There were promising games on the release slate, but a good many of them -- games like Fable and Perfect Dark -- are still in the relatively early stages of development. Those games were teased last year almost as a means to attract new recruits, rather than sell Game Pass subscriptions. Critics would observe that some of the biggest games that Microsoft (or rather Bethesda) would be releasing in 2021 were PS5 exclusives. So where are the games?

Well, yesterday during E3, Xbox showed us. In what is probably one of its strongest E3 showings, Xbox put down a release slate that stretches 18 months and is filled with things to get people excited and subscribing. Many of the games are not exclusive to Xbox Series S and X, but then that's not what this show was about. It wasn't about pushing people to buy new machines, but to show them why Game Pass is something they ought to be looking at.

In Halo Infinite and Forza Horizon 5 -- Microsoft's two biggest franchises outside of Minecraft -- it has two major selling points to convince people to give Game Pass a go this Christmas. It isn't just console either; within the same window we're getting Age of Empires 4, which is a major game specifically for the PC audience. Those are three big launches taking place relatively close together.

It's not just about the big names. Game Pass needs depth to ensure it's sticky and not something players bounce straight out of. Which is where Flight Simulator, Psychonauts, Back 4 Blood, Hades, Among Us, Yakuza: Like A Dragon and a plethora of Bethesda games come in. You come in for Halo, but it's these games that keep you hanging around. And all of it is this year, with something significant arriving every month.

The Xbox Game Pass slate is looking formidable for 2021 and 2022

That's just 2021. In Bethesda's Starfield and Redfall, Xbox has identified two games that will play a big role next year alongside numerous indie games and third-party exclusives such as Stalker. Suddenly the fact that some games teased last year are a little further off doesn't seem like such a big deal.

Not only did we see a very strong slate of big games, but there was variety, too. The big shooters, the racing games and the RPGs were all present and correct. This is still an Xbox event, after all. But there was a gorgeous trailer for Microsoft Flight Simulator, we finally have a release date for comedy platformer Psychonauts 2, Sea of Thieves is getting a Pirates of the Caribbean cross-over (which looks wonderful), and that's before getting to things like family multiplayer game Party Animals or snowboarding sim Shredders.
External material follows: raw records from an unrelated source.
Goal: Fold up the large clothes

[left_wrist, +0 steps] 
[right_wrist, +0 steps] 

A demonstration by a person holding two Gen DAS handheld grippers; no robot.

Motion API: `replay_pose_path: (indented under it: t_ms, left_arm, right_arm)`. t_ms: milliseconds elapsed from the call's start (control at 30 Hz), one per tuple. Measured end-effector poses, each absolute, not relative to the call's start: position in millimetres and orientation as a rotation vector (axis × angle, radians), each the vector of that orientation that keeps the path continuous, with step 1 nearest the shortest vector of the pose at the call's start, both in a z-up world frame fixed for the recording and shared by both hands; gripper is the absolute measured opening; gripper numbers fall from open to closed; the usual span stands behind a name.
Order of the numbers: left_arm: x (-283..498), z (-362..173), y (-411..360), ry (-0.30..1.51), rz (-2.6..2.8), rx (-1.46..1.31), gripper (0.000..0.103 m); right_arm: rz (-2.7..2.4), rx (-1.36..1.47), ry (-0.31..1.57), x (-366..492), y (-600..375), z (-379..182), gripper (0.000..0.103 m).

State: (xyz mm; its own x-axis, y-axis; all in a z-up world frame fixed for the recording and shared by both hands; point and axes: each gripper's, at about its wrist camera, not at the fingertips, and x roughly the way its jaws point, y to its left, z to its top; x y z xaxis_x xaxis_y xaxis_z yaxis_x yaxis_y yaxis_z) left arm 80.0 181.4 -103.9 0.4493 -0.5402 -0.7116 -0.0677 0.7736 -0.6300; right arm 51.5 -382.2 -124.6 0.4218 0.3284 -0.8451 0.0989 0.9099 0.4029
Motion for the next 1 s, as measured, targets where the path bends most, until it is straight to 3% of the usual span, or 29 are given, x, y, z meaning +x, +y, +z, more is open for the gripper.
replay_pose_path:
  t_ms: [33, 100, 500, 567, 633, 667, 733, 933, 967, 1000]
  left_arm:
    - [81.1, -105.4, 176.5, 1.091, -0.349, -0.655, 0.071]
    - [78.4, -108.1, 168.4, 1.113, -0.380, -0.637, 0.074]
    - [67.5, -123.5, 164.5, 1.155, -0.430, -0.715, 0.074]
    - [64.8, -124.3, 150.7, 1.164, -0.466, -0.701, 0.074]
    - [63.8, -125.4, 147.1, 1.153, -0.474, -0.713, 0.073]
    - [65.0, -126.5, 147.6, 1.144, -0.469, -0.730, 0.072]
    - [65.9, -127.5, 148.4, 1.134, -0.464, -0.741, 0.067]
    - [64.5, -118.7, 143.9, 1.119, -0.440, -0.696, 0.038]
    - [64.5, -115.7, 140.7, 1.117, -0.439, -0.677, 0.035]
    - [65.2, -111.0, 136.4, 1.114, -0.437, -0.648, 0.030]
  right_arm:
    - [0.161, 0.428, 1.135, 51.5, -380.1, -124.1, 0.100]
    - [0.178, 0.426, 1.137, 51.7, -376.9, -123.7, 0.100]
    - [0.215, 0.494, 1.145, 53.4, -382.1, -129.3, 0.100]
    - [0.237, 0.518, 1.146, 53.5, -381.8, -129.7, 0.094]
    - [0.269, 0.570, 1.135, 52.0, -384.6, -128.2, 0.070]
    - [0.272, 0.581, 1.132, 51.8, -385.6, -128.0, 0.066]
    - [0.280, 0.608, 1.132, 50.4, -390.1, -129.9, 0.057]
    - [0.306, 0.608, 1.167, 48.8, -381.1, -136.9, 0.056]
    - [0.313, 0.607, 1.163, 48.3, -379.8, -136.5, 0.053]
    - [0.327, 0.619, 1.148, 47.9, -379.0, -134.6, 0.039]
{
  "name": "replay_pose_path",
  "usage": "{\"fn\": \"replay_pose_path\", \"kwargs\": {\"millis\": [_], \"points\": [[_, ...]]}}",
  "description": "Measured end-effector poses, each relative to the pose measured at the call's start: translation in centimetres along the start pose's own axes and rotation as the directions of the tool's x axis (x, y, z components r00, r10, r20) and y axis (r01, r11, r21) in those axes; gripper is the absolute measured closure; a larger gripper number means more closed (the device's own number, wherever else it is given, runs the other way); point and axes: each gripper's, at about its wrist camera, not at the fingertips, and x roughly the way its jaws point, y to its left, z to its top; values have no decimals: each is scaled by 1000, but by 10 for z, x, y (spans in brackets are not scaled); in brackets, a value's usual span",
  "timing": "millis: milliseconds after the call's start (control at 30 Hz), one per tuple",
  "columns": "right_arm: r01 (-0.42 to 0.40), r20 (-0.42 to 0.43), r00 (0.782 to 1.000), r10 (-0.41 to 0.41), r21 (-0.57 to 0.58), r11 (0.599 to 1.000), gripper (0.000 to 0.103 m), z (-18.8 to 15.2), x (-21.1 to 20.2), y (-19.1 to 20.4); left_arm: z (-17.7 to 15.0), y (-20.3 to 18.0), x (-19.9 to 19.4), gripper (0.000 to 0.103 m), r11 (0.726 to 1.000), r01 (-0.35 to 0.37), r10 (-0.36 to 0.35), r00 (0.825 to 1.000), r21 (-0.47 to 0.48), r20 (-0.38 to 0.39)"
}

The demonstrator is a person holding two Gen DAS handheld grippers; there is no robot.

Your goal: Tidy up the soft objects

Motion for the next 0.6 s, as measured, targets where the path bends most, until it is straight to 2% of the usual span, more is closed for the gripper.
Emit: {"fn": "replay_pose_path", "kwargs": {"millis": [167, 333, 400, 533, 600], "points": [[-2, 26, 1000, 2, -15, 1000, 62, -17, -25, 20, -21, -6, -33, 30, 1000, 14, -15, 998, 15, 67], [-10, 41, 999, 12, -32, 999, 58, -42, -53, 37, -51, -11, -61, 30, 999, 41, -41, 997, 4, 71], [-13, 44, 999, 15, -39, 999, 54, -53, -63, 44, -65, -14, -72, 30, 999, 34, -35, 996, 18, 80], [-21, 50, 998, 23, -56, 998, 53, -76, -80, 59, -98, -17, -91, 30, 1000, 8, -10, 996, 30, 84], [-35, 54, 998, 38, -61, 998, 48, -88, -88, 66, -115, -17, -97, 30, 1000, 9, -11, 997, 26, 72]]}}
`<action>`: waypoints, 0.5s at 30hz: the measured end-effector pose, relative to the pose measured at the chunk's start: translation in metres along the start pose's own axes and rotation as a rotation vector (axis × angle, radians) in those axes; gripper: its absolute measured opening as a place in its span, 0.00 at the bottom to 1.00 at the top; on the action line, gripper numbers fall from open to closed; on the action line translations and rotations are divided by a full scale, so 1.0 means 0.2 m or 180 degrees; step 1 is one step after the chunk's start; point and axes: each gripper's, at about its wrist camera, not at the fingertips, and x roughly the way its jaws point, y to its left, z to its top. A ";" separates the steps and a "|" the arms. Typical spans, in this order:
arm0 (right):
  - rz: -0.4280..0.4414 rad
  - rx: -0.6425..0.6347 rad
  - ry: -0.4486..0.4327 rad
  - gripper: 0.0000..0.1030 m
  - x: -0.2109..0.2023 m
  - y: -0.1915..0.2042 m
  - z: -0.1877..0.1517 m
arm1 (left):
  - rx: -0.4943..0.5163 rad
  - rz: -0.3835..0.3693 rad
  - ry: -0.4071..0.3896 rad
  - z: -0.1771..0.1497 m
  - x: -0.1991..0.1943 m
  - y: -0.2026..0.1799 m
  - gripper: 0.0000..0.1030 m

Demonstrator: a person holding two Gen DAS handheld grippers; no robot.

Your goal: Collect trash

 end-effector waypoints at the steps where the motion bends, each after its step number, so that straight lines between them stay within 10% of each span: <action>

There was a lot of variety at Xbox's E3 event

If Game Pass is to truly work, Xbox needs to move beyond the genres that has made it successful, and do so in such a way that it doesn't upset its existing fanbase. And in just under 90 minutes at E3 last night, the Xbox team got that balance just right.

Of course, a big release slate of games isn't enough to accelerate Xbox's Game Pass business alone. These games -- the big ones at least -- have to deliver the quality to match the potential. The last generation was a little inconsistent from Xbox on the quality front, and I know from interviewing studios boss Matt Booty, that he's determined to put that in the past.

And Game Pass is also an interesting one. It's frequently compared to Netflix, but TV and games are vastly different mediums. TV has always featured subscription-based business models, the content is shorter and more digestible and the technology is more accessible. In games, consumers are used to buying the titles outright, the content is longer and can take months to experience, and the technology is expensive or requires very strong internet infrastructure. Early data is promising, but it's unclear what the full potential of Game Pass is. And what impact it may have on the future of the games industry.

Xbox still has a lot to prove. As Xbox boss Phil Spencer said in his pre-E3 briefing, what it's trying to do is not going to be easy. Yet at the Xbox and Bethesda showcase yesterday, critics of its release schedule were emphatically silenced.